5 Takeaways from Poppulo’s Communicators Forums
We’re a bi-coastal team, so we presented at Poppulo’s NYC and San Francisco Communicators Forum! We met tons of new folks, saw some old friends and learned a lot along the way. Here were some key learnings from both forums:
1. Newsletters are NOT dead.
Not only are they not dead, they can still be the most engaging tool in your internal comms arsenal. With a little help telling stories your employees WANT to hear, organizing content in digestible chunks, using intriguing subject lines (“Week of September 9” isn’t begging anyone to open that email), and making your newsletter visual (preview text, graphics, blown up stats/data), your open rates will soar.
2. Work smarter, not harder.
Get more eyeballs on your stories by posting them across multiple internal comms channels. With some smart copy and pasting, and a comprehensive channel map, you can make sure you’re reaching employees wherever they might be – your intranet, social media, company blog, walking through the halls, etc.
3. Customize your comms with personas (there are great tools to help you)!

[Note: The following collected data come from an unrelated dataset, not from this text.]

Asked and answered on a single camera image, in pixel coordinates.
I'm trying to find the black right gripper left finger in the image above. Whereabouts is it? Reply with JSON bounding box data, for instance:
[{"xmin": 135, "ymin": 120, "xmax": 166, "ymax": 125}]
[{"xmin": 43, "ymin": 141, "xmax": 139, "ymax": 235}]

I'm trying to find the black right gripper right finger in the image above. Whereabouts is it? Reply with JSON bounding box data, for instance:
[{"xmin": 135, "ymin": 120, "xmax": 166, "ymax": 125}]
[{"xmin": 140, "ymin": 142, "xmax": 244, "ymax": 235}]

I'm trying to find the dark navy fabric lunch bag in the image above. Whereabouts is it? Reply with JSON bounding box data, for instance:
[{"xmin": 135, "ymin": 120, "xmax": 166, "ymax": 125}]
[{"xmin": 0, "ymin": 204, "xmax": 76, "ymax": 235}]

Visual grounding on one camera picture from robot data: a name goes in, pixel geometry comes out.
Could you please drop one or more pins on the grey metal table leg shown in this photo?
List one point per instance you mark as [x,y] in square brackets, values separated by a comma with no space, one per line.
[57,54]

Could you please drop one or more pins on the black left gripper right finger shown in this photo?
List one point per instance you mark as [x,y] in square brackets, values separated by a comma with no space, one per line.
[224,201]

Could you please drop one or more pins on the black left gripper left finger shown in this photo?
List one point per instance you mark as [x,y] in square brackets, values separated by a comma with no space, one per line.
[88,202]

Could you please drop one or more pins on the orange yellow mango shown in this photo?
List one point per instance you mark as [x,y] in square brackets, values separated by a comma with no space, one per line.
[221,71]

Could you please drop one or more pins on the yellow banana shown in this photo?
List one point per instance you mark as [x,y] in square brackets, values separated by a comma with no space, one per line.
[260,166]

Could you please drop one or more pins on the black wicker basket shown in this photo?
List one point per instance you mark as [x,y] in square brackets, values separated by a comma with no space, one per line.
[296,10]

It’s true that all-employee communications are absolutely necessary, but if you are constantly focusing on your entire employee population, messages can end up watered down and uninspired. By taking some time to build personas (fun fact: GE uses just three personas for the entire organization), you’re increasing the likelihood of engaging your people.
Read more about personas – what they are and how to create them – by downloading our free white paper.
4. Treat your employee experience like your customer experience.
Why is only a fraction of your company’s budget dedicated to understanding your people? Why do customers see the sleek, fresh side of your company, and employees are stuck with an intranet from ten years ago? Let’s be the change we want to see—it’s our job to fix this disconnect and uplevel experiences across the board.
5. Connect your work—all of it—back to strategic objectives.
We know that our work makes a difference, but does the C-suite truly see the value of our communications? If you’re not already, it’s time to ensure you’re aligning all of your initiatives (even the small projects) back to the company’s strategy. And gut-check everything you do: If you’re spending a lot of time working on something that you can’t easily tie back to overall company strategy, why are you investing so much time in it?